*** DATA EXTRACT Section Begins ***

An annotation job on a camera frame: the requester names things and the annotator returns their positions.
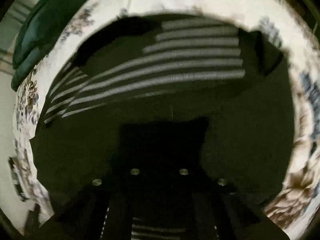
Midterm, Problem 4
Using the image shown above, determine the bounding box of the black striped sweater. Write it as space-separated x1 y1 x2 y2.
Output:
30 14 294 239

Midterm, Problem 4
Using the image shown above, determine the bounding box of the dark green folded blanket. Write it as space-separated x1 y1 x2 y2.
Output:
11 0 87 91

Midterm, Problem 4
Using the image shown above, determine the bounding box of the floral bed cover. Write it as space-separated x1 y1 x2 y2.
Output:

*** DATA EXTRACT Section Ends ***

- AIM OF THE TASK
Scan the data above for the string "Using". Copy every line in which it appears.

- SOLUTION TO THE EXERCISE
Using the image shown above, determine the bounding box of the black striped sweater. Write it as space-separated x1 y1 x2 y2.
Using the image shown above, determine the bounding box of the dark green folded blanket. Write it as space-separated x1 y1 x2 y2.
Using the image shown above, determine the bounding box of the floral bed cover. Write it as space-separated x1 y1 x2 y2.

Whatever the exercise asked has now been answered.